Cuando abrí los ojos, mi piel ya no era blanca; emitía un fulgor dorado tan potente que la nieve a diez metros a mi redonda se evaporó instantáneamente, creando una cortina de vapor blanco.
A lo lejos, al frente del ejército, pude ver la figura de Silas montado en un corcel negro como la noche. Levantó su mano, ordenando el alto. Él esperaba encontrar un campamento huyendo en pánico, pero en su lugar, encontró a una sola mujer que brillaba como un pequeño sol, bloqueando el camino.
—¡Aethelgard! —rugió Silas, su voz amplificada por la magia oscura—. ¡Entrega tu sangre y perdonaré a los que huyen por el bosque!

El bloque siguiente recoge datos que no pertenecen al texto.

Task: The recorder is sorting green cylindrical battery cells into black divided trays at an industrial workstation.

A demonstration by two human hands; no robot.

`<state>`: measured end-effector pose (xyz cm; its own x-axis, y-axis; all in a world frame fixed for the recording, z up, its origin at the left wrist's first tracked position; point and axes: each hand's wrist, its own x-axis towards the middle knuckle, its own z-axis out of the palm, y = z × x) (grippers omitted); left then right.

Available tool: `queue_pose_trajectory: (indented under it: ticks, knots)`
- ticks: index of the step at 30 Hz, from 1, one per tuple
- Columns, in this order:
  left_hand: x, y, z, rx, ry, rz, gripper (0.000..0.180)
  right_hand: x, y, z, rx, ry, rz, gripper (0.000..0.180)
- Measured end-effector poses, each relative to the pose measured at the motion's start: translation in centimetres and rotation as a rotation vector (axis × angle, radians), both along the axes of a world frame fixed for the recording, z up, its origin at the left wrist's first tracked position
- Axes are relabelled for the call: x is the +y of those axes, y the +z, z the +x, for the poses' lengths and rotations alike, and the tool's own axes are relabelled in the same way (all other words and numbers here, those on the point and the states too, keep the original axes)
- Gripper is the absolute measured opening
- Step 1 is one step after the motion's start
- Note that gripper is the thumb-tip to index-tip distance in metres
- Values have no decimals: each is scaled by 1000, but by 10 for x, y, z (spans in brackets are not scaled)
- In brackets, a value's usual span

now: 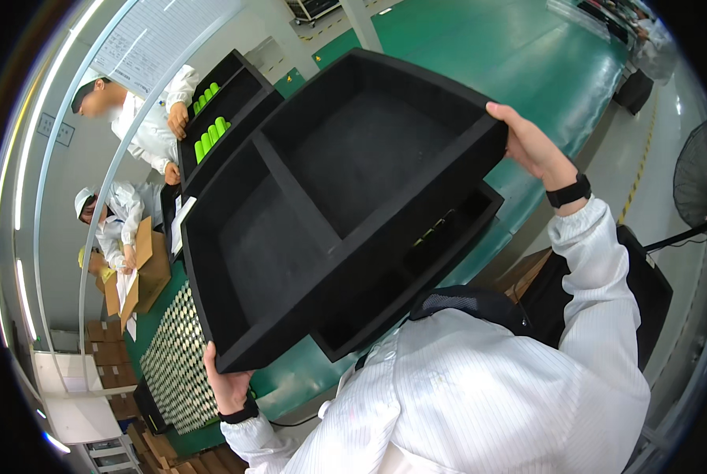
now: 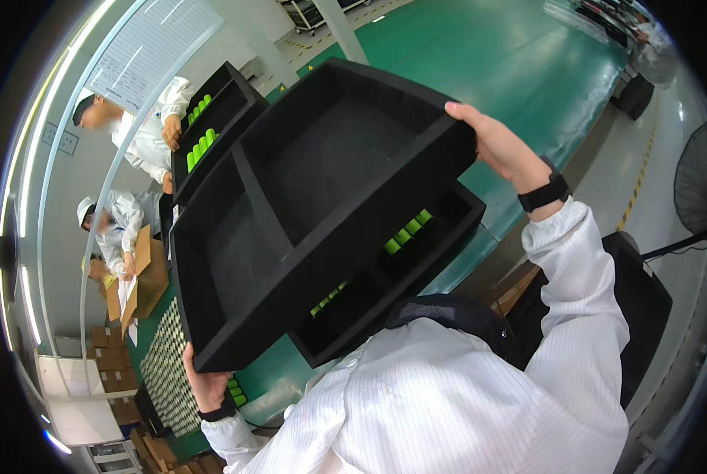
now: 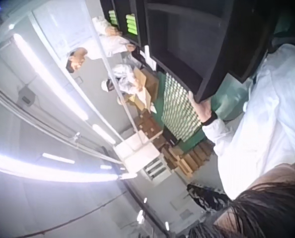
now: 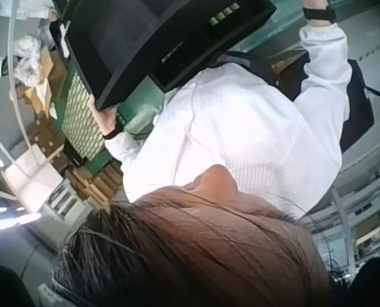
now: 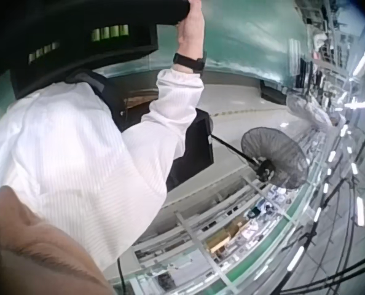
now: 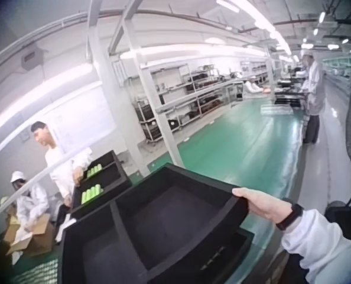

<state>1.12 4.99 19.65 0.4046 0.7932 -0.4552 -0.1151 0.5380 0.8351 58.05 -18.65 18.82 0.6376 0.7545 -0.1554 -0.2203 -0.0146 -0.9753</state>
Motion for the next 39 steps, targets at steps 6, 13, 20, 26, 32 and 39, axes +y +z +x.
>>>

—¡Ven a buscarla, Silas! —le devolví el grito, y al extender mis brazos, dos alas de fuego puro se desplegaron a mi espalda—. ¡Pero te advierto que mi sangre quema más que el infierno que te espera!
La batalla por la supervivencia de los cazadores estaba a punto de comenzar, y yo era la única muralla entre la luz y la extinción.